On ne taxe pas un bébé dans sa couveuse!
Que pensez-vous du projet de taxer les sites de Vidéo à la demande?
Il faut arrêter de vouloir tuer dans l’œuf une industrie qui a du mal prendre son envol face à une industrie déjà établie (comme le cinéma physique et la vidéo). Surtout face à la montée du piratage. C’est quand même aberrant: on veut menace de frapper au tiroir-caisse ceux qui essaient de faire émerger une offre légale avec un modèle économique qui se cherche. On ne taxe pas un bébé dans sa couveuse. Laissons le grandir. Quand il saura gagner sa vie, on pourra le taxer.

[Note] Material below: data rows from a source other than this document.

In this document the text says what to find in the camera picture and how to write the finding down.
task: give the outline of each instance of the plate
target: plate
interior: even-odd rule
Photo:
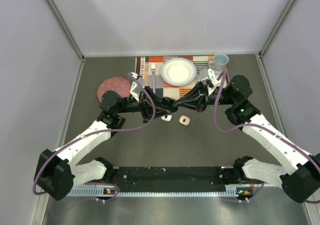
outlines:
[[[175,57],[166,61],[161,68],[163,79],[174,86],[187,85],[195,79],[196,75],[196,66],[182,57]]]
[[[98,92],[96,93],[100,103],[102,102],[102,96],[107,91],[115,91],[121,97],[126,98],[130,96],[131,85],[128,80],[122,77],[112,77],[105,80],[98,87]]]

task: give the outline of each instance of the wall
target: wall
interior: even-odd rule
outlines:
[[[298,0],[265,56],[291,140],[320,152],[320,0]]]
[[[0,224],[27,224],[40,153],[58,146],[79,59],[45,0],[0,0]]]
[[[288,0],[54,0],[86,56],[260,51]]]

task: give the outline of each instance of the red plate
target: red plate
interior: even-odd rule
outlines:
[[[131,85],[130,82],[123,77],[112,77],[105,80],[98,88],[97,96],[100,103],[102,102],[102,96],[107,91],[115,91],[121,97],[126,98],[130,96]]]

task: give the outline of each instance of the fork
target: fork
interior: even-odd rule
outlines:
[[[153,93],[156,94],[156,63],[151,63],[151,73],[152,73],[152,82],[153,82]]]

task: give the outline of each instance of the placemat
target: placemat
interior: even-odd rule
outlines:
[[[184,86],[174,86],[168,84],[161,76],[161,67],[163,64],[173,58],[188,59],[195,65],[196,76],[195,79]],[[213,61],[214,56],[139,56],[136,58],[135,73],[139,74],[146,81],[146,86],[153,89],[153,75],[151,72],[151,63],[155,64],[155,94],[160,97],[169,97],[172,99],[179,99],[186,95],[197,82],[200,81],[200,70],[208,68],[208,61]]]

Gagner votre vie… Vous en êtes loin?
Dans le meilleur des cas, le marché estimé de la vidéo à la demande VOD en France, représente 2% du marché de la vidéo (du dvd). Fin 2007, cela représente 30 millions d’euros, que se partagent 40 plateformes en France. C’est le marché le plus concurrentiel en Europe , le plus difficile. Dans ce marché en devenir, nous sommes tous dans des phases d’investissement qui coûtent très cher. Les pertes pouvant représenter jusqu’à trois fois et demi le montant du chiffre d’affaires. On paie déjà une taxe audiovisuelle au même titre que les DVD pour financer la création audiovisuelle. Si c’est pour taxer encore plus…

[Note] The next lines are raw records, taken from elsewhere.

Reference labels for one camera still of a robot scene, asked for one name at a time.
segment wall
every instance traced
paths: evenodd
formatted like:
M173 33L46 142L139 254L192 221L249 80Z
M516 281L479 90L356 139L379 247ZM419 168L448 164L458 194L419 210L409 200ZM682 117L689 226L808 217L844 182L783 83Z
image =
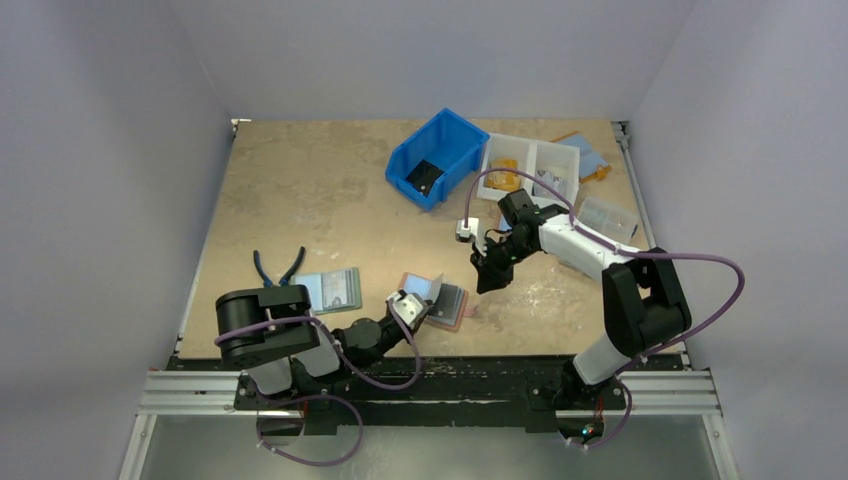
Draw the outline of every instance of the wall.
M748 276L690 345L745 478L844 478L848 4L700 0L632 120L658 242ZM732 274L687 266L693 313Z
M173 0L256 119L629 117L695 0Z
M168 3L135 4L0 6L4 478L117 477L222 176L228 116Z

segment blue pliers
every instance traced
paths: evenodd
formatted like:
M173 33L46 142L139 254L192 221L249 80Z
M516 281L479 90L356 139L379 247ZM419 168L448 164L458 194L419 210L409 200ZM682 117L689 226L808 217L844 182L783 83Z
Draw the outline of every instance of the blue pliers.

Entre le texte et les déclarations de la député, on sent un
flottement. Elle envisage de taxer la publicité sur les sites, puis
ceux de VOD payante. Sur votre site, il n’y a pas de pub pourtant…(www.vodeo.tv)
On
ne met jamais de pubs sur une œuvre payante. Si on met de la publicité
sur nos sites, c’est pour financer les coûts de promotion, comme les
bandes-annonces, de bande passante et de mise en ligne des œuvres. On
essaie par tous les moyens d’inventer des méthodes pour essayer
d’éviter les pertes.
Si un tel texte est finalement approuvé, quelles peuvent être les conséquences pour votre industrie?
Tout
simplement de décourager tout nouvel entrant et nouvelles plateformes,
notamment celle qui s’intéressent à la distribution de films de cinéma.

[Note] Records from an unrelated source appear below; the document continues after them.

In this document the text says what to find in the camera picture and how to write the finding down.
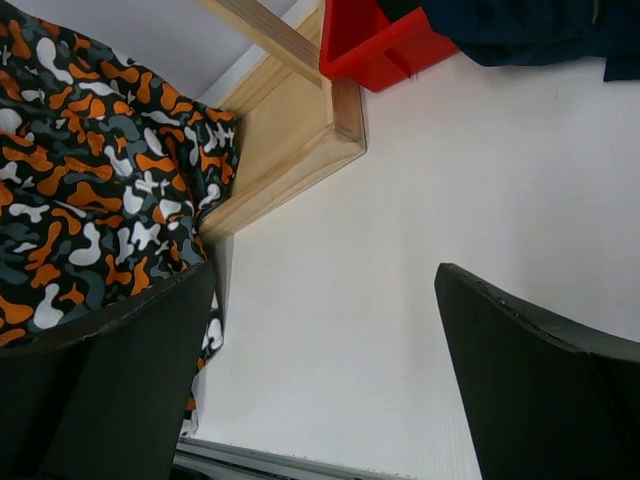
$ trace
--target red container
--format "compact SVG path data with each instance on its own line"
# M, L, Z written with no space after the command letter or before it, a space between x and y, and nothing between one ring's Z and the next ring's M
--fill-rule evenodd
M327 0L320 72L379 92L456 53L421 8L390 23L375 0Z

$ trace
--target dark blue fabric
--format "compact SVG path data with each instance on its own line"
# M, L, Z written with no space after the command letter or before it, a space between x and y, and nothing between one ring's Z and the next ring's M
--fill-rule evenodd
M640 0L422 0L434 31L480 65L610 61L605 80L640 78Z

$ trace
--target wood edge
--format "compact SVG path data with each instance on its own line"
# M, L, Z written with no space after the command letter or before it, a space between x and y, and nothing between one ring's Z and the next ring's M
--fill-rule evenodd
M332 147L339 147L340 154L335 154L334 158L329 162L326 162L328 155L322 155L322 165L318 168L311 168L306 165L312 170L309 175L303 177L297 182L291 182L291 184L282 192L274 193L272 200L259 208L259 211L257 211L256 214L248 215L245 220L238 222L236 225L228 227L224 226L223 222L231 218L234 214L237 214L237 212L241 211L242 208L250 208L248 207L249 202L257 201L258 194L261 191L266 191L271 186L274 177L280 178L296 167L302 168L303 159L313 154L314 149L322 147L324 147L327 152L330 152ZM307 144L305 144L299 151L291 154L276 167L256 180L249 188L245 189L237 196L231 197L204 218L200 226L200 236L203 242L205 245L214 245L216 242L224 240L225 238L237 233L280 205L317 184L330 174L338 171L343 166L351 163L356 158L359 158L365 153L365 151L366 148L362 142L354 142L349 137L336 131L333 124L327 125L327 127L307 142ZM307 185L300 186L300 183L307 180L310 176L313 177L312 181Z
M296 31L309 40L321 34L322 18L318 7L295 26ZM220 107L244 117L269 95L292 72L276 57L265 53L262 60L254 65L237 83L236 87L222 98Z
M322 88L318 48L258 0L197 2L316 87Z
M333 82L327 90L329 122L337 132L353 142L361 142L366 148L366 129L362 89L349 78Z

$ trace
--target white ceiling
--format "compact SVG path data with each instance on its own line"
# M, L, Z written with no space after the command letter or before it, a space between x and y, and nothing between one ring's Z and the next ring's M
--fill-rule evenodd
M192 0L9 0L138 60L193 98L251 46ZM282 16L296 0L260 0Z

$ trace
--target wooden frame
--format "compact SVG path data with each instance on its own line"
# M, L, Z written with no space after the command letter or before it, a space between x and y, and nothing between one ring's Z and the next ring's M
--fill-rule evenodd
M317 70L321 10L289 27L257 0L198 0L270 56L218 105L238 113L240 165L233 195L203 219L222 240L366 151L360 87Z

Pour les petites structures en devenir qui pourraient proposer des
offres alternatives aux gros du secteur, une taxe alourdit les
capacités de décollage. Ceux qui vont s’en sortir sont donc ceux qui
déjà gros, comme TF1 et Canal+, et qui ont les moyens de payer cette
taxe. Ce genre de texte encourage ceux qui se lancent dans la diffusion
gratuite — et qui pour l’instant ne génère pas assez de publicité pour
parvenir à leur point d’équilibre — ceux qui pensent que pour monter
une entreprise dans ce secteur, il vaut mieux aller à l’étranger.